Cass.soc., 9 avril 2025, n° 24-11.979
PAP / Formalité / Neutralité / CSE / Elections professionnelles / Procédure
Les modalités d'organisation du scrutin, fixées par un protocole d'accord préélectoral dont la régularité n'est pas contestée, s'imposent à l'employeur et aux organisations syndicales. Le syndicat envoie une lettre d'accompagnement contenant une erreur dans les dates de tenue de l'élection. Le dépôt de la liste de candidats effectué par un syndicat ne répondait pas aux modalités de forme d'une liste de candidats concourant au premier tour de scrutin. L'employeur, en refusant de prendre en compte cette liste, n'avait commis aucune irrégularité de sorte que celui-ci n'avait pas manqué à son obligation de neutralité.
Cass.soc., 9 avril 2025, n° 23-13.159
Preuve / Traitement de données / Consentement / RGPD
Les adresses IP, qui permettent d'identifier indirectement une personne physique, sont des données à caractère personnel.
L'exploitation des fichiers de journalisation, qui avaient permis d'identifier indirectement le salarié, constituait un traitement de données à caractère personnel. L'employeur avait traité, sans le consentement de l'intéressé, ces données à une autre fin, que celle pour laquelle elles avaient été collectées. La preuve était illicite.
Cass.soc., 2 avril 2025, n°23-23.783
Fonction / Qualification / Condition de travail
L'employeur modifie les fonctions du salarié pour un poste qui correspond à sa qualification. Le poste proposé étant similaire et situé dans le même secteur géographique. Ce changement de fonction ne constituait pas une modification de son contrat de travail. La prise d'acte de la rupture du contrat de travail produisait les effets d'un départ à la retraite.
Cass.soc., 2 avril 2025, n°23-19.945
Congé payé / Arrêt maladie / Reprise / Charge de la preuve
Un employeur impose un congé à la reprise d'un long arrêt de travail pour maladie sans plainte du salarié. Le salarié demande une indemnité de congés payés par la suite. L'employeur avait imposé rétroactivement la prise de congés payés à l'issue de la suspension du contrat de travail. Le rejet de la demande du salarié inverse la charge de la preuve.

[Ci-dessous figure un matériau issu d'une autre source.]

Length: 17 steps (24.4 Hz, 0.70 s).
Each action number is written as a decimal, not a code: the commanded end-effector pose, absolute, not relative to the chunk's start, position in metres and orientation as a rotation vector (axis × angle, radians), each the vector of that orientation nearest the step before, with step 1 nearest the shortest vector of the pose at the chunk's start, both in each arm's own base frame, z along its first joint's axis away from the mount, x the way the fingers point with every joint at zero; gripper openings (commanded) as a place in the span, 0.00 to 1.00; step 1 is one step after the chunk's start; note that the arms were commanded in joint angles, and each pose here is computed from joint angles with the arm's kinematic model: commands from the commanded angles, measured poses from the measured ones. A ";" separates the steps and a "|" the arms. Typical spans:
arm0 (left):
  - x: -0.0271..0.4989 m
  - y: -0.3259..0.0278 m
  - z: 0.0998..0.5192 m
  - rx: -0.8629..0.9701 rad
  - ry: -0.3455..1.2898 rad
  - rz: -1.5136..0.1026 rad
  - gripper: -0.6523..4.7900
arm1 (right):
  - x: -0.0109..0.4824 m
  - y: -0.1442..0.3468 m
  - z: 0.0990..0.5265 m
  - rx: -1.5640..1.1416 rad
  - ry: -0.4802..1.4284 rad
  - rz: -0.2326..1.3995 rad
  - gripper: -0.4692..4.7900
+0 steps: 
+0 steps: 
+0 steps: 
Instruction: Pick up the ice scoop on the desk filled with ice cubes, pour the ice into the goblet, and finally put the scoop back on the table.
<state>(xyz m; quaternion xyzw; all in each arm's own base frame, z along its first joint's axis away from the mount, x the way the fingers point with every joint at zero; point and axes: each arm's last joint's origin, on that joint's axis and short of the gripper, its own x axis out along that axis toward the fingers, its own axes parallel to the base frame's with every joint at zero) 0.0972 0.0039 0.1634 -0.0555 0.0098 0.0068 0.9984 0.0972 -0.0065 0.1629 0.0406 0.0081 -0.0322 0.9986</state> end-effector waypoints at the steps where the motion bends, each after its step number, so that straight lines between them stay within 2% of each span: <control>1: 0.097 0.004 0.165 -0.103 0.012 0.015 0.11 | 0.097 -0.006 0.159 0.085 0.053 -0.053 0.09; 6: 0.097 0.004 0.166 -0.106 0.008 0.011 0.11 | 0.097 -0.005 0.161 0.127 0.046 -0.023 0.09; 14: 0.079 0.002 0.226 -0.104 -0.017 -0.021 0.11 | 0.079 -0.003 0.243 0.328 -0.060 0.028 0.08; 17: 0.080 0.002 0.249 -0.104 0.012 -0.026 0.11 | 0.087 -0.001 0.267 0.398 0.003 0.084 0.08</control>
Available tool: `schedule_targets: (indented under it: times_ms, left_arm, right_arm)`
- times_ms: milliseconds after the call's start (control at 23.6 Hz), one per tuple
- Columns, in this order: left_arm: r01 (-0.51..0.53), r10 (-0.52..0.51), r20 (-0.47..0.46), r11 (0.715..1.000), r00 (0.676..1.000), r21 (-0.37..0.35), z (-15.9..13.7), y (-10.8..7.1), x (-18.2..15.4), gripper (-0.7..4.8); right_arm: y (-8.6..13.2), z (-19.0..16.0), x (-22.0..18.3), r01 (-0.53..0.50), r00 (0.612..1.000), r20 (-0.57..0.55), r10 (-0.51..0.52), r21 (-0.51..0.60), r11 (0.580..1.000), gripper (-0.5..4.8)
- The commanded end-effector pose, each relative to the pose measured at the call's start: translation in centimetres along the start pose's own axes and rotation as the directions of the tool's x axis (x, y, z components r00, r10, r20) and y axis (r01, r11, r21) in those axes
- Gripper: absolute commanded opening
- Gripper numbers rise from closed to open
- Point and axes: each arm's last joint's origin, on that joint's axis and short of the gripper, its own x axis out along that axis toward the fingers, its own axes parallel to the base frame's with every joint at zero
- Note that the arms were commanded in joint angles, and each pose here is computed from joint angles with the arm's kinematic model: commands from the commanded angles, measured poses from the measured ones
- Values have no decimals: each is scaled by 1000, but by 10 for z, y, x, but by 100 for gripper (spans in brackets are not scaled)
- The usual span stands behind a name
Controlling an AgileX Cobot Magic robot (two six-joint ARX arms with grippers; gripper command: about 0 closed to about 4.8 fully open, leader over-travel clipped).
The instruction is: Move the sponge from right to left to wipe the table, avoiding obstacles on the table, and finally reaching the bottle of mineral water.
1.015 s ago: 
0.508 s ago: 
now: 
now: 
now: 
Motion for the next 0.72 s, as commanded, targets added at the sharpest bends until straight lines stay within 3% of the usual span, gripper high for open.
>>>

Cass.soc.,2 avril 2025, n°23-22.977
VRP / Indemnité de clientèle
Le VRP a droit à une indemnité pour la part qui lui revient personnellement dans l'importance en nombre et en valeur de la clientèle apportée. L'indemnité de clientèle est due lorsque la clientèle est apportée en valeur mais aussi en nombre.

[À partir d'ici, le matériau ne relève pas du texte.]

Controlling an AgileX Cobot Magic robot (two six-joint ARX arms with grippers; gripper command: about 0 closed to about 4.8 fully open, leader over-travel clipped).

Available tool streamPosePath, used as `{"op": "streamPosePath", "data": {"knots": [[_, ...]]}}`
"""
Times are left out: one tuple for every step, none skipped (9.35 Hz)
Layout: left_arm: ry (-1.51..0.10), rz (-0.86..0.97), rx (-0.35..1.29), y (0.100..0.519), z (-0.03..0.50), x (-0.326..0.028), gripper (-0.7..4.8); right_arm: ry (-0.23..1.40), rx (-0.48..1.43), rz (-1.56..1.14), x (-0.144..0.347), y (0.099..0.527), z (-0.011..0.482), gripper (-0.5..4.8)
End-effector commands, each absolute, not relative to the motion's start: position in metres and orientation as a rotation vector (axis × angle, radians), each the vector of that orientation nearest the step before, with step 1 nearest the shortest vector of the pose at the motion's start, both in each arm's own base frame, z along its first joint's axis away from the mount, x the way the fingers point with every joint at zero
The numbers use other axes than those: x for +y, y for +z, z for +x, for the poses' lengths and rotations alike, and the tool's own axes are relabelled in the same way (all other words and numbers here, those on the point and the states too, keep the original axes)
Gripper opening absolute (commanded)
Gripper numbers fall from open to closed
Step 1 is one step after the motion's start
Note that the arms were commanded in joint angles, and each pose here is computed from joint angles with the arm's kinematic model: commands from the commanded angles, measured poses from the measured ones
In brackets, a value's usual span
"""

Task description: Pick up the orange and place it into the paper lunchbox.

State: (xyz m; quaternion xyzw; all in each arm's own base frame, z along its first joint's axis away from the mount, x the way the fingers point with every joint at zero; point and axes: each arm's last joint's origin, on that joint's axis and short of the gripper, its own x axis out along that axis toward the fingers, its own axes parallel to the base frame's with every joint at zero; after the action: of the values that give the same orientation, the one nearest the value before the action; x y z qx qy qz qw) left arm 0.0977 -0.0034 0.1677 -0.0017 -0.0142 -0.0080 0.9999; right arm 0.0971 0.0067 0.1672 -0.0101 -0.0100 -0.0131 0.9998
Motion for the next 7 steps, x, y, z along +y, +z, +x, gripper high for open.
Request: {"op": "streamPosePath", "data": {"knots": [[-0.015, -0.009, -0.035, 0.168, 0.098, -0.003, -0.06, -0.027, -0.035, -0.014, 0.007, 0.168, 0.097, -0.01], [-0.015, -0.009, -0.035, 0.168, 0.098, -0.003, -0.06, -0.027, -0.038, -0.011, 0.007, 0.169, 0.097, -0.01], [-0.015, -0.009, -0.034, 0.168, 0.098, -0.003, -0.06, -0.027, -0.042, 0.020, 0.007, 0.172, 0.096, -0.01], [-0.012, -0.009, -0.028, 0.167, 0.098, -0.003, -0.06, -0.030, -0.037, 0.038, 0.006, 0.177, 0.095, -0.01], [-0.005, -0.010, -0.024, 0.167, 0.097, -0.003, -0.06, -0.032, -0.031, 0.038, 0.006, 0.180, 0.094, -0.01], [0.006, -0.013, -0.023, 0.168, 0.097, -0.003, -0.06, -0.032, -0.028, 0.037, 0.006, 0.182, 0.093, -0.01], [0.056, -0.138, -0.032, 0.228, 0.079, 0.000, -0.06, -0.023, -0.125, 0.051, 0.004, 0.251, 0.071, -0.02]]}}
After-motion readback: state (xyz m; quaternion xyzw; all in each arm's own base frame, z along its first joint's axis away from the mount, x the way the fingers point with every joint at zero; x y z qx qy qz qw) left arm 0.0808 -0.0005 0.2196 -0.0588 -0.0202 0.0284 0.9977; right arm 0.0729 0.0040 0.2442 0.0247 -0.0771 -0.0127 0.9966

Cass.soc., 2 avril 2025, n°23-20.374
VRP / Temps de travail / Sécurité
Le statut de VRP pouvait valablement être appliqué au salarié. Il n'était pas soumis à un horaire déterminé. La législation de droit commun sur la durée du travail ne lui était pas applicable.
Le salarié avait été soumis à un rythme de travail préjudiciable à sa santé et à son équilibre, et n'avait pas toujours pu bénéficier du temps de repos nécessaire à une récupération effective.
L'employeur a manqué à son obligation de sécurité.